→ **TASK OBJECTIVE**
Copy each line from the records below in which the word "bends" is found.

→ **DATA FOR PROCESSING**

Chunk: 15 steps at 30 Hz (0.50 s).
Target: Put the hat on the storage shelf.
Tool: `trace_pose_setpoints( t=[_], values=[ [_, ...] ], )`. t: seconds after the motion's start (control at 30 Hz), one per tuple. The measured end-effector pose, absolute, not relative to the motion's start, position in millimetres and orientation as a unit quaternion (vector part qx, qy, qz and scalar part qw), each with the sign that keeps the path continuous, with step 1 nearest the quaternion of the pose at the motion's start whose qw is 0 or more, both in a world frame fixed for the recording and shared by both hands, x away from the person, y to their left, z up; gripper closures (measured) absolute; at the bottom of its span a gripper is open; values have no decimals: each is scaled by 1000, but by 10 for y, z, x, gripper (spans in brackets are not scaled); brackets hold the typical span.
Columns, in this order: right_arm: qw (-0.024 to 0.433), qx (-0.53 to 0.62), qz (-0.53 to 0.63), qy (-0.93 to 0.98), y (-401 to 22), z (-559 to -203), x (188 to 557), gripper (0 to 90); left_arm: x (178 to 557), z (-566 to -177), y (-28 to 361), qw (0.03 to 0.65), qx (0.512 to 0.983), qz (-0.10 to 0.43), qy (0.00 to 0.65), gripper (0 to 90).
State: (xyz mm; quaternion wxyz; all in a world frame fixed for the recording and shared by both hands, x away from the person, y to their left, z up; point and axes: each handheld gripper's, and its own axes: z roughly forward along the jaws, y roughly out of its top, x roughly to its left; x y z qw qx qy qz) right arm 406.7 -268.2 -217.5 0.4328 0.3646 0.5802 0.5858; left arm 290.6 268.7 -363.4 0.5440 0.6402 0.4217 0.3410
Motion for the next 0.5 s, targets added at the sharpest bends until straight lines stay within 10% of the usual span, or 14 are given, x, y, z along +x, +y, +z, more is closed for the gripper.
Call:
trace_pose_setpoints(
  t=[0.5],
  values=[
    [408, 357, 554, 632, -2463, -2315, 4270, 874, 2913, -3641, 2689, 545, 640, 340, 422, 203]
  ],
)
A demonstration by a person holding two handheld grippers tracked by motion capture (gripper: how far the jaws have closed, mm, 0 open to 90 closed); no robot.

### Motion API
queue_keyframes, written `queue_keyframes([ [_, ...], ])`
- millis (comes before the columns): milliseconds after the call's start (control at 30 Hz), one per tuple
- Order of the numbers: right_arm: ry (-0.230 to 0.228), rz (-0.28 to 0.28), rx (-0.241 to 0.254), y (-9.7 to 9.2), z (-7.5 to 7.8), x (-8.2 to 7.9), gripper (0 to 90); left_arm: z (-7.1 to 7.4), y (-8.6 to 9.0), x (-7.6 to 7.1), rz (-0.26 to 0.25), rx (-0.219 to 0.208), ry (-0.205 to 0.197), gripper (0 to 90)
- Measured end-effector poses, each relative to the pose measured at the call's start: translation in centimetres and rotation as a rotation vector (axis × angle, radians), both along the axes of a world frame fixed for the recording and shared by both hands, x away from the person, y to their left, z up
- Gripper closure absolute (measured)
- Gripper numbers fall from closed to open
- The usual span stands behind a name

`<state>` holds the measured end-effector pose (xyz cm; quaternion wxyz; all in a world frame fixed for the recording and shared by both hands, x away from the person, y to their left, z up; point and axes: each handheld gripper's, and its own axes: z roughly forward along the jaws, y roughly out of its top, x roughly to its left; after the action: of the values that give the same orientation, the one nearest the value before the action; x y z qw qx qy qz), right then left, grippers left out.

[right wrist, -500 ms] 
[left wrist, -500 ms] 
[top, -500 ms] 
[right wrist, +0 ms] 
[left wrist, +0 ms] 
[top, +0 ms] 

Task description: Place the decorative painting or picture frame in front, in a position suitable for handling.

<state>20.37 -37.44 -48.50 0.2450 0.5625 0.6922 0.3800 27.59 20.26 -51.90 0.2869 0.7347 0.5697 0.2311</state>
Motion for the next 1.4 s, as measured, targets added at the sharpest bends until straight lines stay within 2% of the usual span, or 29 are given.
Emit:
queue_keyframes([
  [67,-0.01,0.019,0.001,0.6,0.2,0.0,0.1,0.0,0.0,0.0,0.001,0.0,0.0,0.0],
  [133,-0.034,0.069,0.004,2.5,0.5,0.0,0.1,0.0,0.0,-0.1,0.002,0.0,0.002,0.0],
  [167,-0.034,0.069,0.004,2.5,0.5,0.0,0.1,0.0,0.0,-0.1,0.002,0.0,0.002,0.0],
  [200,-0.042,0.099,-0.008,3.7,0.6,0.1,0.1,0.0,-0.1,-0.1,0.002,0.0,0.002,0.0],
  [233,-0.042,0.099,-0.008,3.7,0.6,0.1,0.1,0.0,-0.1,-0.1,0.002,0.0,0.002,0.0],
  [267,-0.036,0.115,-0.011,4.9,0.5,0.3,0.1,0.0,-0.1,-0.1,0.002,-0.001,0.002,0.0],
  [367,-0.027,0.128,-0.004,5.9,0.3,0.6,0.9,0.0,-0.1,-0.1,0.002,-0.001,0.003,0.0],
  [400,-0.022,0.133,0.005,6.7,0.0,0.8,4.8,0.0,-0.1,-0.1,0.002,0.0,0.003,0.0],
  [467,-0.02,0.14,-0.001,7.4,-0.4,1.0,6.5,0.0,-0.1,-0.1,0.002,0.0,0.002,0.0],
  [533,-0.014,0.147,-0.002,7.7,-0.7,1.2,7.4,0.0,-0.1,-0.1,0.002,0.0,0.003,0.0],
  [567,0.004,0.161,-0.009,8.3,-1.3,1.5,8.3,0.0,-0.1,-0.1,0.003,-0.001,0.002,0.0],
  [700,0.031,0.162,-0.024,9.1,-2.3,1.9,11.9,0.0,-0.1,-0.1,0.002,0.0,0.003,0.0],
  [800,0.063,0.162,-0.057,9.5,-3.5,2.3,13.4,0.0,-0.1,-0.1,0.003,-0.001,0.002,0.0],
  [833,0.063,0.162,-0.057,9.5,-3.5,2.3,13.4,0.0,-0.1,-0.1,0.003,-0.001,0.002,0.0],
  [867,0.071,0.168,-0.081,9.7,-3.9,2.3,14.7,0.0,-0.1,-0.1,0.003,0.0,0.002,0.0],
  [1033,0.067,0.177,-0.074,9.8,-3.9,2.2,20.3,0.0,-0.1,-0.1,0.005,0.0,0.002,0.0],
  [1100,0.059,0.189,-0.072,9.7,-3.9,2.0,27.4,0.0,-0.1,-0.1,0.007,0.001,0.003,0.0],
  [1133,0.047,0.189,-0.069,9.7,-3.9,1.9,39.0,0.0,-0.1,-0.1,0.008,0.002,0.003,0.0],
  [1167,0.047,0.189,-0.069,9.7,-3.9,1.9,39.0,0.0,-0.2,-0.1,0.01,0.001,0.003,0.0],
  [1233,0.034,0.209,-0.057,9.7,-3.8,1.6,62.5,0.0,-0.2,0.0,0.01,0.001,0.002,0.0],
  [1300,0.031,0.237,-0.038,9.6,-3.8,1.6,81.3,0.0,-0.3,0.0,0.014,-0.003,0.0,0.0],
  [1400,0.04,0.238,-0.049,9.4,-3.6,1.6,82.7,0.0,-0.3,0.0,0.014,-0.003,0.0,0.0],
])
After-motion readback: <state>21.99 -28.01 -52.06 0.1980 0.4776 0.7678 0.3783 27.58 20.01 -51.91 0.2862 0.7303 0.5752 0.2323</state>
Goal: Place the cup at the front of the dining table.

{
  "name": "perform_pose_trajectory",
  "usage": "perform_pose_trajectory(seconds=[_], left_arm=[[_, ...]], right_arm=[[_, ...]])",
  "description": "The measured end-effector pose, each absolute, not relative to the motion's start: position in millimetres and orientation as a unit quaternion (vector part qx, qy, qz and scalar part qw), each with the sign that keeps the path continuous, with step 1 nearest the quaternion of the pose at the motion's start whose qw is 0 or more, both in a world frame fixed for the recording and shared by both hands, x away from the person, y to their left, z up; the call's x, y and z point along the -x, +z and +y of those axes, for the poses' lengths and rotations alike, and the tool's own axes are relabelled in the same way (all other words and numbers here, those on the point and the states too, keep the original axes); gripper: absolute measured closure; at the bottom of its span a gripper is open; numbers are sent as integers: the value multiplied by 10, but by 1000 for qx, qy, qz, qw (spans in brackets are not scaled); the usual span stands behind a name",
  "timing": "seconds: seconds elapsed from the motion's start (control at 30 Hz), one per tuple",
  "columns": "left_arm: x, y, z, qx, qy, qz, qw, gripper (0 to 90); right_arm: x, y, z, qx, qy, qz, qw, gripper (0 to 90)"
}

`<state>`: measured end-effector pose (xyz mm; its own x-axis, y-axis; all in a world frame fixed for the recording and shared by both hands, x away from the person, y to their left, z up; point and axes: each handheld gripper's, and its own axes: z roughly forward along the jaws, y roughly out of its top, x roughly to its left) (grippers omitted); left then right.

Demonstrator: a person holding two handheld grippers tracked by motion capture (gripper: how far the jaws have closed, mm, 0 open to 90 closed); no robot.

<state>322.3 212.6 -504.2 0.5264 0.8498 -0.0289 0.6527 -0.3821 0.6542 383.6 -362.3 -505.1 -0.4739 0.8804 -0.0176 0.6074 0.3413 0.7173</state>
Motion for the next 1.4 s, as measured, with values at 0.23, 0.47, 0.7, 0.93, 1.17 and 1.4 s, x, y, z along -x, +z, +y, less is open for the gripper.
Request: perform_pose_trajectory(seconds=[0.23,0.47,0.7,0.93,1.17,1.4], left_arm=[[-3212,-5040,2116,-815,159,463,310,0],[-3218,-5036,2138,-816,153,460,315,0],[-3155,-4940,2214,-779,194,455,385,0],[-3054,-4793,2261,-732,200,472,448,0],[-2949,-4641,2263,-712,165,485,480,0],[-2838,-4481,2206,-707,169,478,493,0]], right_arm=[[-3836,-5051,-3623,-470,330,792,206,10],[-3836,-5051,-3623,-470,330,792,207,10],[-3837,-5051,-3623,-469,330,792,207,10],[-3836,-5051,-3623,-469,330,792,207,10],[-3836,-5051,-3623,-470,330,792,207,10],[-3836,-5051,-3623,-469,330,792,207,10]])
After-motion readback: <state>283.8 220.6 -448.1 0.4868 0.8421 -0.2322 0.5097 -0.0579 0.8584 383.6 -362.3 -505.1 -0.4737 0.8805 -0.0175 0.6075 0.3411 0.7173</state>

→ **WRITTEN REPLY**
Motion for the next 0.5 s, targets added at the sharpest bends until straight lines stay within 10% of the usual span, or 14 are given, x, y, z along +x, +y, +z, more is closed for the gripper.
Motion for the next 1.4 s, as measured, targets added at the sharpest bends until straight lines stay within 2% of the usual span, or 29 are given.

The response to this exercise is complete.